## Problem
Your task is to copy each line of the material below that includes "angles".

## Supplied data

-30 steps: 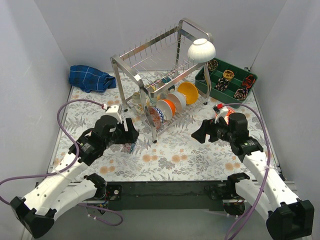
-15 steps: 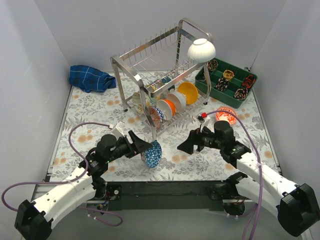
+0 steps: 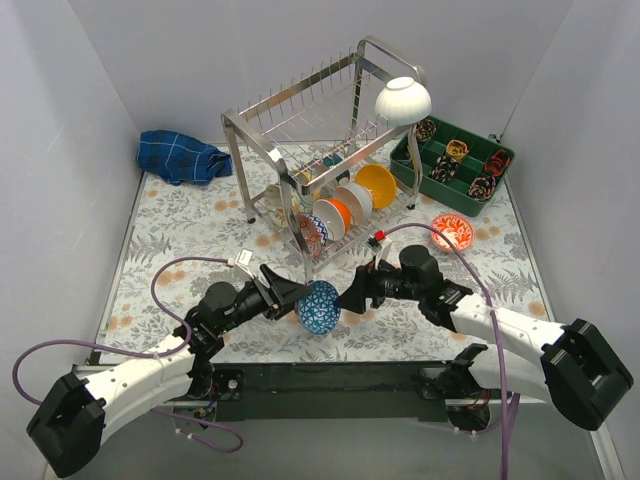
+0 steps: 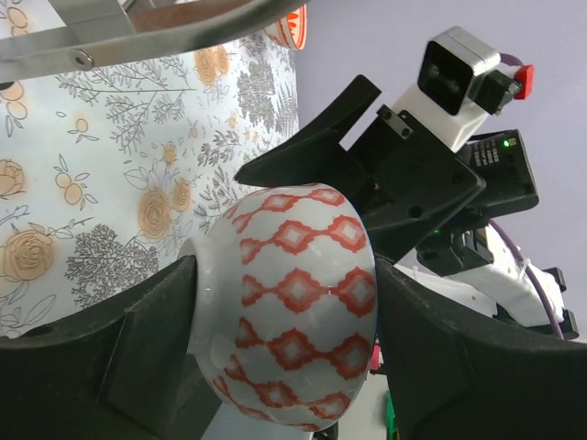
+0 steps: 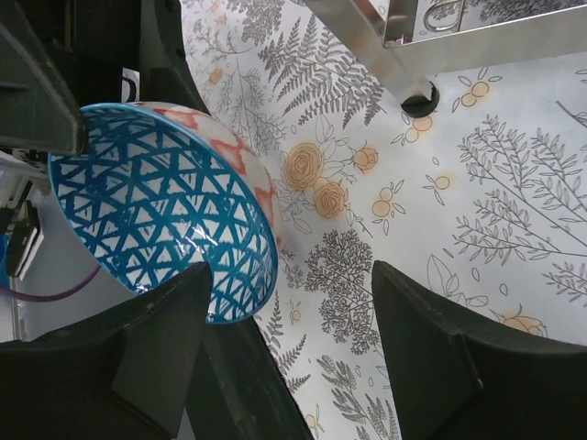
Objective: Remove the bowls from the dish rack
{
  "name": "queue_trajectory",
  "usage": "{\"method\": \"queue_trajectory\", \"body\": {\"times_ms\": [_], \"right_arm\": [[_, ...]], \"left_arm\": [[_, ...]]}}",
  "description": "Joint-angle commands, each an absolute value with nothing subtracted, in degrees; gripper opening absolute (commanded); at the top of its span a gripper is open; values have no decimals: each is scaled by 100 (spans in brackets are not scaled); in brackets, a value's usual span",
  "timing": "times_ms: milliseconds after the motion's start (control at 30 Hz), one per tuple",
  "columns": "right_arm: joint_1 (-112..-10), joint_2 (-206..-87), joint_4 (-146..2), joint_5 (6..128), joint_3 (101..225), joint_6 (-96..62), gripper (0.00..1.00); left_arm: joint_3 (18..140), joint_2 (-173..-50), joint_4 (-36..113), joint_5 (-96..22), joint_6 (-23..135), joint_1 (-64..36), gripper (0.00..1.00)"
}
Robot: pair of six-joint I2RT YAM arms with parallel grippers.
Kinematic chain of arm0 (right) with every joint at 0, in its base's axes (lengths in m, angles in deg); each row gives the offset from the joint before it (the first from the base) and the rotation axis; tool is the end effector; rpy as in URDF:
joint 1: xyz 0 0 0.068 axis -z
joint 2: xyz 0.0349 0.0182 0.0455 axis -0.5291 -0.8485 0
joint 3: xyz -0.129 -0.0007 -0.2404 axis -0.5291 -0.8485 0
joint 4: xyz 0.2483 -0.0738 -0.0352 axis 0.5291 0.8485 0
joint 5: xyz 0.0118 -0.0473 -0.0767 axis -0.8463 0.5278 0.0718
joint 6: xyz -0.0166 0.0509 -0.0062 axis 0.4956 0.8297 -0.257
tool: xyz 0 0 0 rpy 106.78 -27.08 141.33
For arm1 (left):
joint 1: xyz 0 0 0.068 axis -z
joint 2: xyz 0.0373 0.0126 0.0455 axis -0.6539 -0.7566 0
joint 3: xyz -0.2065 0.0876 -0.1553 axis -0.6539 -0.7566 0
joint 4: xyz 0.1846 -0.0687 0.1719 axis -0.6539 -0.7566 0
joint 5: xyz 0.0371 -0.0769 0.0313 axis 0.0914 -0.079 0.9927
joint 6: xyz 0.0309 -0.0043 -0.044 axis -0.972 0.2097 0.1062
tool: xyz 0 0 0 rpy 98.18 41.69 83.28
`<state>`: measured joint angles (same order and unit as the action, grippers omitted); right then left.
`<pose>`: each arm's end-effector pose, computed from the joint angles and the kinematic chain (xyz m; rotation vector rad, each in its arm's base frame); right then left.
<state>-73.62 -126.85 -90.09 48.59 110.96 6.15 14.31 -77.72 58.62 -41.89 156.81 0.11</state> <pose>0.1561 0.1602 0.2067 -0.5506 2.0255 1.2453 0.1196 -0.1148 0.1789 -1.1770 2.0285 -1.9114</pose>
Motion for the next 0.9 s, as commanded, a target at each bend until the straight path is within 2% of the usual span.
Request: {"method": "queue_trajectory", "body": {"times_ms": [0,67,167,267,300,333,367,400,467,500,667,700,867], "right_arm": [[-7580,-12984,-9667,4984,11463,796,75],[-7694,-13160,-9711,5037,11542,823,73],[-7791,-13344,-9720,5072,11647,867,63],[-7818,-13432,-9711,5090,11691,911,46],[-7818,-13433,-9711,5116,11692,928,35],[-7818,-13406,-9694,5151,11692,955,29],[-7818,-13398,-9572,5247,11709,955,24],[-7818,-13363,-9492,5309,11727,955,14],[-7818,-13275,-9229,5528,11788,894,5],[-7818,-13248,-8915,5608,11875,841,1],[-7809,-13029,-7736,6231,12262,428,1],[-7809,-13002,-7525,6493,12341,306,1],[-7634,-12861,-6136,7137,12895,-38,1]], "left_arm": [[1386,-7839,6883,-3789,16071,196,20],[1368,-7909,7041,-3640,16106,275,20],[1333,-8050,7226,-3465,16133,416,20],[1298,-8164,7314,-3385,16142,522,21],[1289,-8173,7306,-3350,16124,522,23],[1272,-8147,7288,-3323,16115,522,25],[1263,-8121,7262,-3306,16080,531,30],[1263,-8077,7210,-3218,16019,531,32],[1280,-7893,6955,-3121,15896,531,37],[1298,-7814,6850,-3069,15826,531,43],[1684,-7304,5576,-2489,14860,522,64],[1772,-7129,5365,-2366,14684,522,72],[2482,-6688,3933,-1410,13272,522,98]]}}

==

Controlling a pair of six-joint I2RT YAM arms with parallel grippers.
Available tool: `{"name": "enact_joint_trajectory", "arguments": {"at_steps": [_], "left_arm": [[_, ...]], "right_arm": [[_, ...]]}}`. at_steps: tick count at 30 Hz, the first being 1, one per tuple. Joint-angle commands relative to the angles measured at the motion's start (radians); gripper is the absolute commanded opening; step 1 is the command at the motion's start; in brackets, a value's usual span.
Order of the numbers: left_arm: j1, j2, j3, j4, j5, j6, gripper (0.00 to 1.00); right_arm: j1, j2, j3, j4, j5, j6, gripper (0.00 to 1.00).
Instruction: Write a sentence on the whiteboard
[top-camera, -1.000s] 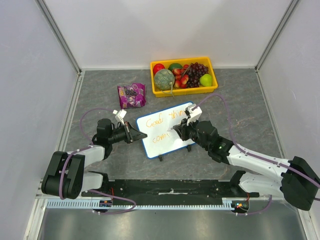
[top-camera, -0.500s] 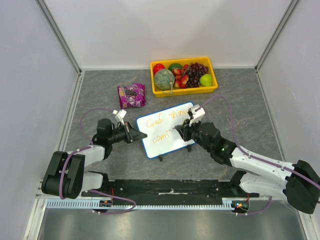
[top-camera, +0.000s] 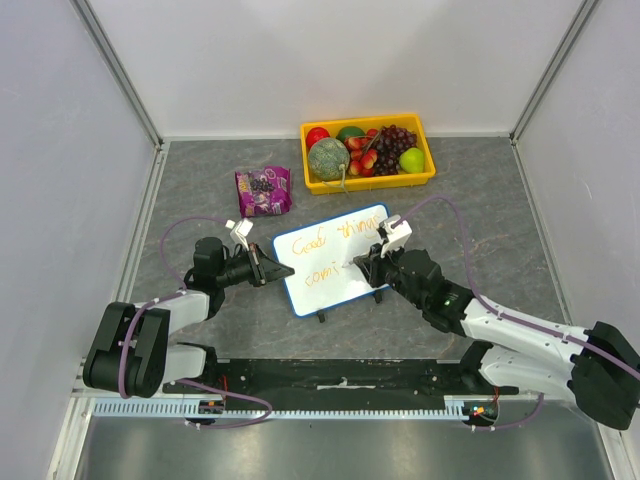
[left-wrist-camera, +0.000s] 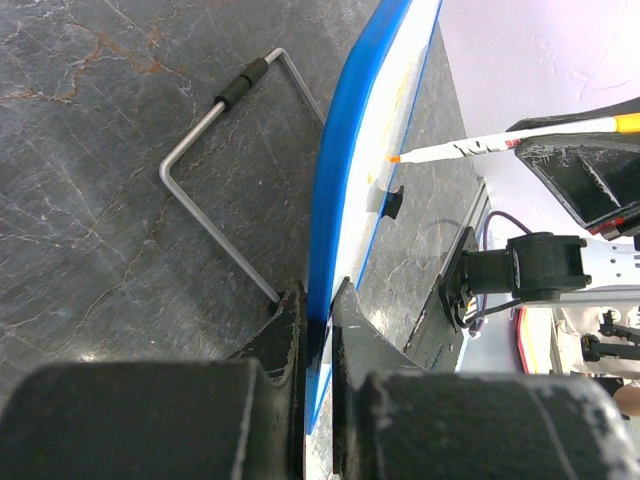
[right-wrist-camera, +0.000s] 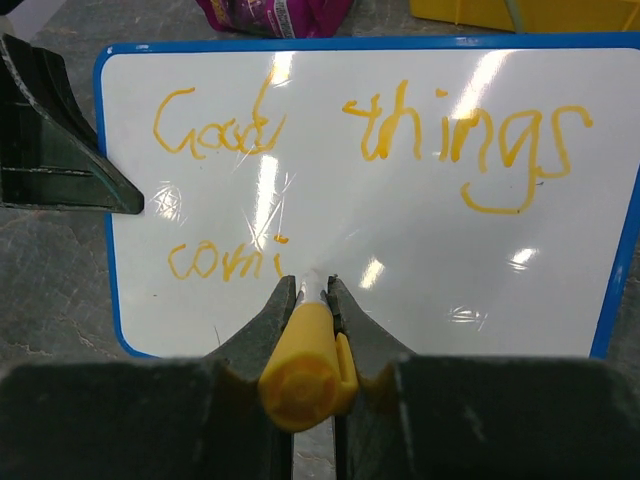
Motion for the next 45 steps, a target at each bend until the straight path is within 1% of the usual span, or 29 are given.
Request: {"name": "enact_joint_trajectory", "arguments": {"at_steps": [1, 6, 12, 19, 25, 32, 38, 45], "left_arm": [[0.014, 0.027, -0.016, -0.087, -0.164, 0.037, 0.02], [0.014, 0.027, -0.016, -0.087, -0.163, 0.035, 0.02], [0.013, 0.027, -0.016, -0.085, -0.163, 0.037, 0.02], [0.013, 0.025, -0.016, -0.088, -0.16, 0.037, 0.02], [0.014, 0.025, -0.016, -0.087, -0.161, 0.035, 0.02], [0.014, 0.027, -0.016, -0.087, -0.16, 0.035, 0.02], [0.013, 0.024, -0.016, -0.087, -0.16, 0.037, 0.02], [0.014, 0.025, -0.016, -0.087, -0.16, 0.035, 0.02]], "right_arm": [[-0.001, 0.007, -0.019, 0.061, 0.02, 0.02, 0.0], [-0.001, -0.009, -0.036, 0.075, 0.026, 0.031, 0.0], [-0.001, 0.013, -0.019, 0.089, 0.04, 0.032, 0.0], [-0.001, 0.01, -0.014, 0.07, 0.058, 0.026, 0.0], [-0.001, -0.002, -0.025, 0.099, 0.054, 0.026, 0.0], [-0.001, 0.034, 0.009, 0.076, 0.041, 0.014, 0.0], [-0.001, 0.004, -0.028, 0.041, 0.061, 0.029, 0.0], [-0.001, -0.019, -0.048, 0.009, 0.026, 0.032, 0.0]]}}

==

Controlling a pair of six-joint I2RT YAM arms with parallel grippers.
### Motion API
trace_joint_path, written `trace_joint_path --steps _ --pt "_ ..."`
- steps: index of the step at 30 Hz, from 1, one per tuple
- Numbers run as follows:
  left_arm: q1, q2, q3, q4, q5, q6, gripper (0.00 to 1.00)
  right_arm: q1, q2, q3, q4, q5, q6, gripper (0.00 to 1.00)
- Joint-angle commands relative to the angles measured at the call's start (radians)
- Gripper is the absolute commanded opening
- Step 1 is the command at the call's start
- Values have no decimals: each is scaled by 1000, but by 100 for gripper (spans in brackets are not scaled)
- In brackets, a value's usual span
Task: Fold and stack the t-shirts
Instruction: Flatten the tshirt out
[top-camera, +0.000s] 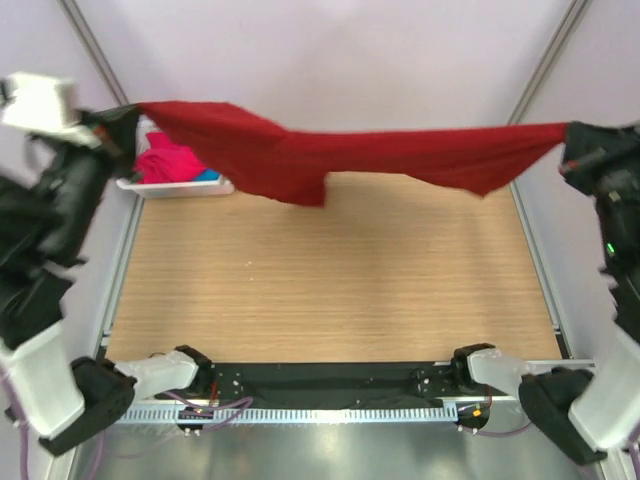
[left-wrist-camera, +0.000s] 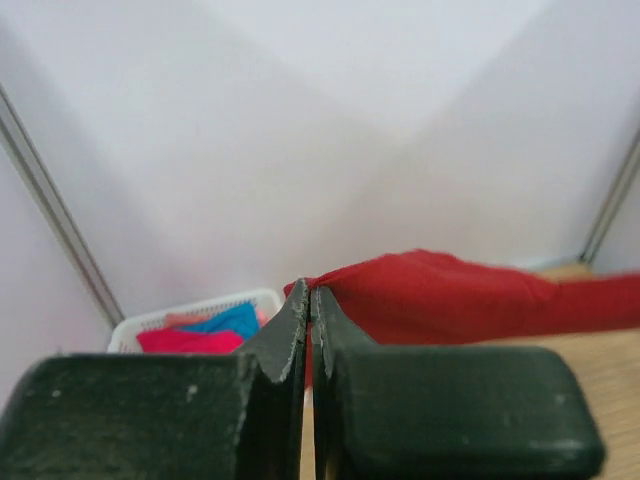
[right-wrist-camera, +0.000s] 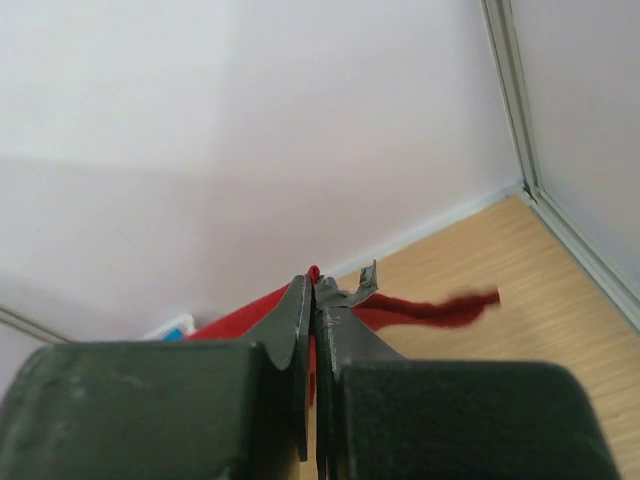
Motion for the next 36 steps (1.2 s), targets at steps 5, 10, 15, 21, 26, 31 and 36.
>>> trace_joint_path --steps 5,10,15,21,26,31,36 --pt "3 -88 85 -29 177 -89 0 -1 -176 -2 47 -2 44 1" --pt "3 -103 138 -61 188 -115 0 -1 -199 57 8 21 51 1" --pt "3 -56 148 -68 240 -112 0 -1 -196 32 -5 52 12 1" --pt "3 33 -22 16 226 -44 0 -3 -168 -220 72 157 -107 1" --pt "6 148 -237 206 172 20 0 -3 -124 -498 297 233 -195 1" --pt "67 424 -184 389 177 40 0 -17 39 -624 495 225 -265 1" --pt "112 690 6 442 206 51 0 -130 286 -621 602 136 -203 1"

## Task result
Kinematic chain of arm0 (right) with every joint at 0, in its base's axes (lengths in m, angles in deg); each row gives the offset from the joint before it (the first from the base) and the rotation axis; tool is the end effector; rpy as in URDF:
`<state>`: measured joint angles (same order and unit as the action, grippers omitted); right then left.
`<pose>`: each arm's end-effector pose, computed from the joint angles and the kinematic chain (xyz m; rotation vector rad, each in its arm's base frame); right then left.
Available tool: `{"name": "enact_joint_trajectory", "arguments": {"at_steps": [_], "left_arm": [[_, ...]], "right_arm": [[_, ...]]}}`. at_steps: tick count at 30 Hz, the first being 1, one per tuple. Joint-angle commands relative to the angles measured at the motion's start (radians); gripper is the absolute commanded opening; step 1 is the command at the motion's start; in brackets, a value's usual span.
- Joint-angle commands relative to the angles measured at the call's start (radians)

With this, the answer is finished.